Fallout: The Roleplaying Game
How will you re-shape the world? Will you join with a plucky band of survivors to fight off all comers and carve out your own settlement? Will you team up with pre-existing factions like the Brotherhood of Steel or Super Mutants to enforce your own ideals on the wasteland? Ghoul or robot, paladin or raider, it’s your choice - and the consequences are yours. Create your own survivors, super mutants, ghouls, and even Mister Handy robots, and immerse yourselves in the iconic post-nuclear apocalyptic world, while gamemasters guide their group through unique Fallout stories. This 2d20 edition of Fallout is as close to the bottlecap-bartering, wasteland wandering, Brotherhood battling excitement of Fallout you can get.
Originally created by Nathan Dowdell, Donathin Frye, Sam Webb
How to play Fallout: The Roleplaying Game
In Fallout: The Roleplaying Game, the Game Master comes up with the story and sets a challenge in front of the players. The players decide how they want to tackle the challenge, and if the players’ actions lead to an uncertain outcome, the dice must be rolled to decide. Fallout: The Roleplaying Game uses a 2d20 system, which means you roll two twenty sided dice and hope they are low numbers. Each number lower than whatever limit the Game Master sets counts as a success.
Frequently asked questions about Fallout: The Roleplaying Game
Explore Fallout: The Roleplaying Game Classes
Super Mutant
You are a brutal, mutated human, forced to evolve from thoughtless experiments by the twisted science of the pre- and post-war world.

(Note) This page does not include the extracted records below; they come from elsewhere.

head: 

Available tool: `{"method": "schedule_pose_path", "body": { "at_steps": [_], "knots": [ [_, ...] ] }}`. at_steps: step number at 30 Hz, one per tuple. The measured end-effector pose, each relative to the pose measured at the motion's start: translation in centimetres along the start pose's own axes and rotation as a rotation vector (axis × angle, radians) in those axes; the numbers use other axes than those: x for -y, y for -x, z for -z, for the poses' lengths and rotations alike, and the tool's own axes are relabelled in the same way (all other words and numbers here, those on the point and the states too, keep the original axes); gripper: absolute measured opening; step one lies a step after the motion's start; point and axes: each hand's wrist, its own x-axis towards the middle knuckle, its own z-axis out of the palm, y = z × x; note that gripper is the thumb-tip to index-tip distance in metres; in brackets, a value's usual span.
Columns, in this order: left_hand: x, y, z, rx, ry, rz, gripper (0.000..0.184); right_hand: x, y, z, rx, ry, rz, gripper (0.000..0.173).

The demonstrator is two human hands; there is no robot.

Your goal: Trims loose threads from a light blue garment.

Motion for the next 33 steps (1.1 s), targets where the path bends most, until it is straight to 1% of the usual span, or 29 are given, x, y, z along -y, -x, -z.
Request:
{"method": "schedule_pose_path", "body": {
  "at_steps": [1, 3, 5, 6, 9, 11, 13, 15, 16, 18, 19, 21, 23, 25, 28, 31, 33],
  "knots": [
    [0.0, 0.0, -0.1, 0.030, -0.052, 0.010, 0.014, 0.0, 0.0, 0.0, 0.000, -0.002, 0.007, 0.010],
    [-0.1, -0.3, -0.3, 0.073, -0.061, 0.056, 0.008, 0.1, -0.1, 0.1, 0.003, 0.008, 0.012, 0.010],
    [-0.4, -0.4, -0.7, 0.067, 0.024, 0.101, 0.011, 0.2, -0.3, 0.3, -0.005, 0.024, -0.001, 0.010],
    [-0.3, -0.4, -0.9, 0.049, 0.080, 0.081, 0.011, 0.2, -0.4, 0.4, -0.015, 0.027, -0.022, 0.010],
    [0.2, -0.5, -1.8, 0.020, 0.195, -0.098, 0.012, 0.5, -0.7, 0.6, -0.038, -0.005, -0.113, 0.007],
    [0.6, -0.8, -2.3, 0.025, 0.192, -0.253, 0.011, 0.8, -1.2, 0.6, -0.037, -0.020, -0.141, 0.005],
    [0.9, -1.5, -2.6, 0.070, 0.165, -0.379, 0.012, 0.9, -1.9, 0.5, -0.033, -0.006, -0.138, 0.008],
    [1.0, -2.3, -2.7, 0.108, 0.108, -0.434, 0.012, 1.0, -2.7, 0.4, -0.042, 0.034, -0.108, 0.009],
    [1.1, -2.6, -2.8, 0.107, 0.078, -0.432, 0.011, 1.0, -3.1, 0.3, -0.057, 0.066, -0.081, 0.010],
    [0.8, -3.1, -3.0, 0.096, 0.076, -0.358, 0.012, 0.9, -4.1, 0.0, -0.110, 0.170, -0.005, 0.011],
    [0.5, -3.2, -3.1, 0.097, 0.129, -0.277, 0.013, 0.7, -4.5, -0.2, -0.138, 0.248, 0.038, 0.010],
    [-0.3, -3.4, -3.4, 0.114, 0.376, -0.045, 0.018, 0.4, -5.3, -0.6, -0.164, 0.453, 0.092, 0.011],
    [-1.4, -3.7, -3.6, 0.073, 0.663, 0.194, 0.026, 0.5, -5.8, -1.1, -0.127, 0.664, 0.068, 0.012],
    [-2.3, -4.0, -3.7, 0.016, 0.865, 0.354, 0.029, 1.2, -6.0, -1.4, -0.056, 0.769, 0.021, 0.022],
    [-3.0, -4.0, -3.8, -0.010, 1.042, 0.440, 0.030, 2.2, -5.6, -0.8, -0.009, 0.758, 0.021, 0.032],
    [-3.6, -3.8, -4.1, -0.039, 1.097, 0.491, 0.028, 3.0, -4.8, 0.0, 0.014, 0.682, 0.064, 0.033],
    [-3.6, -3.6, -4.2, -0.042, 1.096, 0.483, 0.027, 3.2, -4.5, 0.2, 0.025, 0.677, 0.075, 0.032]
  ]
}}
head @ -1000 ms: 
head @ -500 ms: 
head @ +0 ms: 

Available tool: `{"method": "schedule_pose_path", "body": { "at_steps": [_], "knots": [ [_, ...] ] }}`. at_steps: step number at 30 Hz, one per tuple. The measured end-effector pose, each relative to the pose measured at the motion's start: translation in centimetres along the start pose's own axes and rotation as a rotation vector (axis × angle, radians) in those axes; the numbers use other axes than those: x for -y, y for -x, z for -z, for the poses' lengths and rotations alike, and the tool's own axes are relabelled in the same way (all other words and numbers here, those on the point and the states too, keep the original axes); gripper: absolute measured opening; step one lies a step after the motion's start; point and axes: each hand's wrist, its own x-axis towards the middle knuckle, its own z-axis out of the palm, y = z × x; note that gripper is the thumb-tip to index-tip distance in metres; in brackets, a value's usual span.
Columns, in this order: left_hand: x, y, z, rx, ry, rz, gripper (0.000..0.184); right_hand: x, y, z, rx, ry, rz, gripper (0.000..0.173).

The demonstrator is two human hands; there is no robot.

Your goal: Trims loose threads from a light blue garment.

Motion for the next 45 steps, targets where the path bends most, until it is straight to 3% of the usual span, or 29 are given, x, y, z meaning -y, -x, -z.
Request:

Infected with the Forced Evolutionary Virus (F. E.V.), your body has mutated into a tall, muscular killing machine, filled with a rage.
Mister Handy
The General Atomics International robot “Mister Handy” exploded onto the robotic market as a reliable construction robot, known for its durability and ease of maintenance, but its real breakthrough came in a collaboration with RobCo to produce a domestic model. Many models exist, and you could come from any of the Mister Handy, Mister Gutsy, Miss Nanny, or Mister Orderly series. You are powered by a nuclear core, can replace your own fuel, and repair yourself or other Mister Handy units. Your model has three mechanical arms and three mechanical eyes on stalks, and your jet propulsion keeps you hovering above the ground, providing you have all the fuel you need. With this rugged design, you have survived so far.
Ghoul
You are a “ghoul”—a necrotic post-human—one of many rag-tag survivors who weren’t lucky enough to get into a Vault-Tec facility. You may have been born after the war, and over time developed the necrotic mutation. You may have come from Vault 12 in Bakersfield, California, whose vault door did not close, exposing the population to the radiation from outside. You may have taken refuge in a ghoul settlement, like Underworld in the Capital Wasteland, and have ventured out recently to explore, scavenge, and survive.
Brotherhood Initiate
Born from the terrible revelations of the Mariposa Rebellion, Roger Maxson formed the Brotherhood of Steel so that his people—and eventually the rest of the survivors in this new world—would have something to believe in. With its own mythology, creed, and hierarchy, the Brotherhood of Steel’s primary goal is the recovery and preservation of the technology of the pre-war world. With the Great War disrupting humanity’s access to technology, the Brotherhood’s knights and scribes do all they can to secure the technology of the past, for the needs of future generations. You may be a descendant of a knight or paladin, born into the Brotherhood and a firm believer of their doctrine, or you may be a new recruit, pledging yourself to their cause and looking to rise through their ranks.
Survivor
You are the living legacy of the people who prepared for Armageddon on their own. You are only alive in the post-nuclear apocalyptic landscape because your forebears dug in, survived, and found community enough to continue humanity’s existence. You could be from any number of settlements, isolated shelters, or traveling groups that sparsely populate the wasteland from West Coast to East Coast.
Vault Dweller
When the bombs were falling, you or your predecessors were lucky enough to be safely secured in one of the one hundred and twenty-two Vault-Tec facilities, deep underground protected by thick blast doors and layers of rock and concrete. Your family either had enough money to buy their space or were randomly selected to enter the vault to be saved from the nuclear devastation above—perhaps only to be condemned to immoral experiments run by Vault-Tec on unwitting participants.